I diagrammed out my home lab/home server setup, mostly to keep a complete overview of how everything connects. I didn’t want to get bogged down in aesthetics around colour scheme, or layout – as you can no doubt tell. After a while diagramming it started to feel like a meme where I was trying to convey some crazy conspiracy theory on a wall of pinned paperwork and connecting threads. I think I am done documenting everything. But now I am wondering how obsessive I should be about detailing every little thing and VLANs and IP assignments. I don’t really care if it looks like a dog’s dinner, I really just care about “okay, where does this wire go to?” Is that the right approach?
A homelab is whatever you use to tinker and try things out A homeserver is whatever you use for stable workloads
Both can coexist at the time
Next level is a home datacenter, and that’s where you have a 24 U rack or something that shouldn’t fit in an apartment You have a homedatacenter!
I’m if you can post more about the hardware software and network config really curious about your setup, it looks well thought
Ummmm my 375 TB array and 256 GB of GPU is a home lab thank you very much. I’ve only got 18U of 24 filled!
Side note: how should we brag about gpu power? What is the proper metric/terminology?
I think kWh is the correct unit :)
Those are rookie numbers, I’m measuring GPUs by the amount of nuclear reactors required to power my setup.
So far it’s at 12 and I’ve made Jensen’s christmas card list.
The growth has been purely organic. I cannot say any of it is really planned ahead of time. I use 16U vertical rails for each rack, and then build a cabinet around them that works for the space it is in, e.g. 32U in the cat bathroom rack, which is 16U side-by-side with another 16U. The arcade cabinet rack is 16U technically, but I only have 6U of rails in there, as the other space is pull out drawers to make it easier to work on the workstations without having to deal with cabling issues. 16U at the RV.

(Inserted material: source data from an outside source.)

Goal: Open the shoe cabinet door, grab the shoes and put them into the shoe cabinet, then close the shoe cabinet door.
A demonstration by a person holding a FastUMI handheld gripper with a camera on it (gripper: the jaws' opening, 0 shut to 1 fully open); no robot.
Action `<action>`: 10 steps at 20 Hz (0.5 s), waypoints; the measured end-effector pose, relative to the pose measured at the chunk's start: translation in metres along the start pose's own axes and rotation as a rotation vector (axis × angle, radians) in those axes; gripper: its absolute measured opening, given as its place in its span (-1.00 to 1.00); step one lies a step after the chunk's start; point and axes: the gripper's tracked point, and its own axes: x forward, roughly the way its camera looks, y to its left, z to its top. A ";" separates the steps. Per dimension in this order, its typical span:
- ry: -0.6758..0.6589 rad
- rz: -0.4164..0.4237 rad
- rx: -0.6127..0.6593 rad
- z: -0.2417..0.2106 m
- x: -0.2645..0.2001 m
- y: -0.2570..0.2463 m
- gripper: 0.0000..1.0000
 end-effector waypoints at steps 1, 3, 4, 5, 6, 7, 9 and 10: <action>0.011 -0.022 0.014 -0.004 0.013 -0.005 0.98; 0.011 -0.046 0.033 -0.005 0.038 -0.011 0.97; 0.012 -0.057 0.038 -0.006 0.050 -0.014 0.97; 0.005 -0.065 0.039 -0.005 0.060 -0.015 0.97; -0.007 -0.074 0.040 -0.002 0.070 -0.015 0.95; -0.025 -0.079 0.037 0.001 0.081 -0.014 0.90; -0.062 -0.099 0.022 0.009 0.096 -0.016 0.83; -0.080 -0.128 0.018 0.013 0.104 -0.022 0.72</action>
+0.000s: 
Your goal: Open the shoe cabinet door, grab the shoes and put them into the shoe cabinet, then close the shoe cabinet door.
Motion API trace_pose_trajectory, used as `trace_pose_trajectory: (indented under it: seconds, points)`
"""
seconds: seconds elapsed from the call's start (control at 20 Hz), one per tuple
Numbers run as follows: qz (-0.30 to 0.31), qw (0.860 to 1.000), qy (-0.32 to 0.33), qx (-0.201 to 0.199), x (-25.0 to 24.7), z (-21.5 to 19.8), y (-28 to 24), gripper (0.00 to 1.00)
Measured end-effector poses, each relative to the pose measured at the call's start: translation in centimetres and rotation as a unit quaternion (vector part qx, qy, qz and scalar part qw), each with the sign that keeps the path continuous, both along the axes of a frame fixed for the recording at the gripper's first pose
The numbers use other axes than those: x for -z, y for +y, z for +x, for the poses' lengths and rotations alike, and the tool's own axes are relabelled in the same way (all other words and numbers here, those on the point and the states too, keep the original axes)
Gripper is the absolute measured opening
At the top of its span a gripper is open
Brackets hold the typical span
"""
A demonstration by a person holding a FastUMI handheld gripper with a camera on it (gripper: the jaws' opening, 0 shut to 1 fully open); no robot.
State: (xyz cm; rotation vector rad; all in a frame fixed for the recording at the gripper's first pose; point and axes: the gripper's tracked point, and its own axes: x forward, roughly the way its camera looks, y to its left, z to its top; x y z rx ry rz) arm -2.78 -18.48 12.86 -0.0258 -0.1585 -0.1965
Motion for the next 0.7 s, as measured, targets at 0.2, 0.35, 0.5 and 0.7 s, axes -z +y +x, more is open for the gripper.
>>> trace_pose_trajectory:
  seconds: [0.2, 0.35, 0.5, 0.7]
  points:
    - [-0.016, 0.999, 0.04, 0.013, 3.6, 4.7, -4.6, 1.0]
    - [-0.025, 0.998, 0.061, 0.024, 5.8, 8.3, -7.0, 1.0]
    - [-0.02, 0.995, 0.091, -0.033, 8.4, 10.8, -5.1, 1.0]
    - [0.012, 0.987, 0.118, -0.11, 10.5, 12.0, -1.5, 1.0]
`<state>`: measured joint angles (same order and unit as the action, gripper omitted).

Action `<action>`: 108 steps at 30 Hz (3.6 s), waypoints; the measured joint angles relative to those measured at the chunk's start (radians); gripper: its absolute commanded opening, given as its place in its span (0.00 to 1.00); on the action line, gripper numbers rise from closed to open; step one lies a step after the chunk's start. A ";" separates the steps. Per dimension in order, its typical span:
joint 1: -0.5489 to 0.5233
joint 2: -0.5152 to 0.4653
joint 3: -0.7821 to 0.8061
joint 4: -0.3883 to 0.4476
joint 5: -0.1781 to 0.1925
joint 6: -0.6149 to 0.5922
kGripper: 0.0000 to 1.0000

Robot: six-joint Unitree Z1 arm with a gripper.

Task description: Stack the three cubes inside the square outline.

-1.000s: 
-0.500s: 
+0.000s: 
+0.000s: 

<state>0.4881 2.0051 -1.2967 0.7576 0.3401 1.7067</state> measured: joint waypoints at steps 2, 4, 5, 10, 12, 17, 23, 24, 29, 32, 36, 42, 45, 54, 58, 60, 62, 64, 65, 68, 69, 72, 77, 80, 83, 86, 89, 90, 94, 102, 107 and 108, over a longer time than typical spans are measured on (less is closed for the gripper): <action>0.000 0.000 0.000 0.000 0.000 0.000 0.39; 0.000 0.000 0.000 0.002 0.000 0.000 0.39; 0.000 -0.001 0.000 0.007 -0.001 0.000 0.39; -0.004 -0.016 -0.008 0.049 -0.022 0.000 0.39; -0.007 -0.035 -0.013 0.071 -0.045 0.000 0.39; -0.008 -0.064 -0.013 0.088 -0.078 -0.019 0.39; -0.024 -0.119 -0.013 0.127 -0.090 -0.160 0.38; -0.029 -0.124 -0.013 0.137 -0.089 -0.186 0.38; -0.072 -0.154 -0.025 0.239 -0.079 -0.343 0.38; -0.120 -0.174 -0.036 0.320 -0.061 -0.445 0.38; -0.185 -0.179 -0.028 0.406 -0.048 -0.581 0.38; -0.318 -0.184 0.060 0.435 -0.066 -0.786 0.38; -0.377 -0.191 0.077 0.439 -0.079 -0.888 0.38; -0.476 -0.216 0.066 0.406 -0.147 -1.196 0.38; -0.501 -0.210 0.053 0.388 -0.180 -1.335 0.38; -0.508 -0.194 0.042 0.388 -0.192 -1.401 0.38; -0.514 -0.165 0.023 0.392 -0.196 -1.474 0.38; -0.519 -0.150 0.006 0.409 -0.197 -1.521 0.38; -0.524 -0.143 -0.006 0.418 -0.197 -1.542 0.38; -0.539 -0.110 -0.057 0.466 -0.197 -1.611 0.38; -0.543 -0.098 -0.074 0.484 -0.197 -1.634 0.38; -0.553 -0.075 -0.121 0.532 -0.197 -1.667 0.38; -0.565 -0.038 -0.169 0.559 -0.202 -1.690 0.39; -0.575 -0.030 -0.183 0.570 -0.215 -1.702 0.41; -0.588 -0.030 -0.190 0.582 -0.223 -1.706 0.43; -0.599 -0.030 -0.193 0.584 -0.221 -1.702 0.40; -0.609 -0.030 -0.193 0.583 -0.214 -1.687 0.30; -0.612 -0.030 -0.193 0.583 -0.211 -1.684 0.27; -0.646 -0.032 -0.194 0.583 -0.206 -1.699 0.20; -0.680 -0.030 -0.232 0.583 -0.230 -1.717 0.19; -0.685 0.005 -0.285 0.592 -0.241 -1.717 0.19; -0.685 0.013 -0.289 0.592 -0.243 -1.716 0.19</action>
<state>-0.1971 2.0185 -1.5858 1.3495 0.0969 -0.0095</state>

For permanent infra, I tend to buy new, because I want that extended warranty and am not interested in buying somebody elses problem. For projects, it is a mix of ebay finds and road-side or ewaste center salvage. I don’t watch TV, but I probably own more 55" 4K TVs than any one person I know, because I salvage them (people in big cities throw out all sorts of stuff with minor electrical faults) and then turn them into personal projects, e.g. a touchscreen cat toy, a waterfall ring toss game in the door of an art gallery, a virtual window.
Some days it feels like everything is held together with string and chewing gum.
I was wondering on the sheer amount of monitors you had in your diagram…that helps explain it. Tip of the hat to you and your setup!